## Information supplied:
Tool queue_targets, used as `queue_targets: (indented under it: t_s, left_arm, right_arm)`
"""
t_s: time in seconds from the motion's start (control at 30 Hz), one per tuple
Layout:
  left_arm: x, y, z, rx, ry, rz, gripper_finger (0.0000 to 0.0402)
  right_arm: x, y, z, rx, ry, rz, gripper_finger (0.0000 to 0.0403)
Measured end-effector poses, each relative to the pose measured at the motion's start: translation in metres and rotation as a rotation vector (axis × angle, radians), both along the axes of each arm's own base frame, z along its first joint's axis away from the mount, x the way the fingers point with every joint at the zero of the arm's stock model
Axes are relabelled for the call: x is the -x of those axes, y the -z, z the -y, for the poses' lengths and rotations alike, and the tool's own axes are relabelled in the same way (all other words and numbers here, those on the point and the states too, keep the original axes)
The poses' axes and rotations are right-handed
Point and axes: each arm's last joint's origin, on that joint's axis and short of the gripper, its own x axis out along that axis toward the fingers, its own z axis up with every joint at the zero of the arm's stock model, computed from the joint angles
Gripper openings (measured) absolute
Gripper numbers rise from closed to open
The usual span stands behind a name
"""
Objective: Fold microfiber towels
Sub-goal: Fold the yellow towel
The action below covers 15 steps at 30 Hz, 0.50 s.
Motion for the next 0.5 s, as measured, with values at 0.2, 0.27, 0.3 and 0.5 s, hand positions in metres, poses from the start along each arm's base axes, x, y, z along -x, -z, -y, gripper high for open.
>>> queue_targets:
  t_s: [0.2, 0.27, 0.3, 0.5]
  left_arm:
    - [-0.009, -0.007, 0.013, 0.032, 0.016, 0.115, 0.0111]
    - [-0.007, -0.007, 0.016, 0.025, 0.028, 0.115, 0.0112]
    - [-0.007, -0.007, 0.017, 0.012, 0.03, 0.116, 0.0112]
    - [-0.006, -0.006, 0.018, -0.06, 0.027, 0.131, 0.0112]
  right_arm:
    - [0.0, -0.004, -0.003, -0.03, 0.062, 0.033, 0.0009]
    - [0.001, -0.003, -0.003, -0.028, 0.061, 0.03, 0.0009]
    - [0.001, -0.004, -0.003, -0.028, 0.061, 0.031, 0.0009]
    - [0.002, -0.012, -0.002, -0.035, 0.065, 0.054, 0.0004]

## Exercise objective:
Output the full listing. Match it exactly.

## Reply to the exercise:
Tool queue_targets, used as `queue_targets: (indented under it: t_s, left_arm, right_arm)`
"""
t_s: time in seconds from the motion's start (control at 30 Hz), one per tuple
Layout:
  left_arm: x, y, z, rx, ry, rz, gripper_finger (0.0000 to 0.0402)
  right_arm: x, y, z, rx, ry, rz, gripper_finger (0.0000 to 0.0403)
Measured end-effector poses, each relative to the pose measured at the motion's start: translation in metres and rotation as a rotation vector (axis × angle, radians), both along the axes of each arm's own base frame, z along its first joint's axis away from the mount, x the way the fingers point with every joint at the zero of the arm's stock model
Axes are relabelled for the call: x is the -x of those axes, y the -z, z the -y, for the poses' lengths and rotations alike, and the tool's own axes are relabelled in the same way (all other words and numbers here, those on the point and the states too, keep the original axes)
The poses' axes and rotations are right-handed
Point and axes: each arm's last joint's origin, on that joint's axis and short of the gripper, its own x axis out along that axis toward the fingers, its own z axis up with every joint at the zero of the arm's stock model, computed from the joint angles
Gripper openings (measured) absolute
Gripper numbers rise from closed to open
The usual span stands behind a name
"""
Objective: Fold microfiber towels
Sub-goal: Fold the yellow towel
The action below covers 15 steps at 30 Hz, 0.50 s.
Motion for the next 0.5 s, as measured, with values at 0.2, 0.27, 0.3 and 0.5 s, hand positions in metres, poses from the start along each arm's base axes, x, y, z along -x, -z, -y, gripper high for open.
>>> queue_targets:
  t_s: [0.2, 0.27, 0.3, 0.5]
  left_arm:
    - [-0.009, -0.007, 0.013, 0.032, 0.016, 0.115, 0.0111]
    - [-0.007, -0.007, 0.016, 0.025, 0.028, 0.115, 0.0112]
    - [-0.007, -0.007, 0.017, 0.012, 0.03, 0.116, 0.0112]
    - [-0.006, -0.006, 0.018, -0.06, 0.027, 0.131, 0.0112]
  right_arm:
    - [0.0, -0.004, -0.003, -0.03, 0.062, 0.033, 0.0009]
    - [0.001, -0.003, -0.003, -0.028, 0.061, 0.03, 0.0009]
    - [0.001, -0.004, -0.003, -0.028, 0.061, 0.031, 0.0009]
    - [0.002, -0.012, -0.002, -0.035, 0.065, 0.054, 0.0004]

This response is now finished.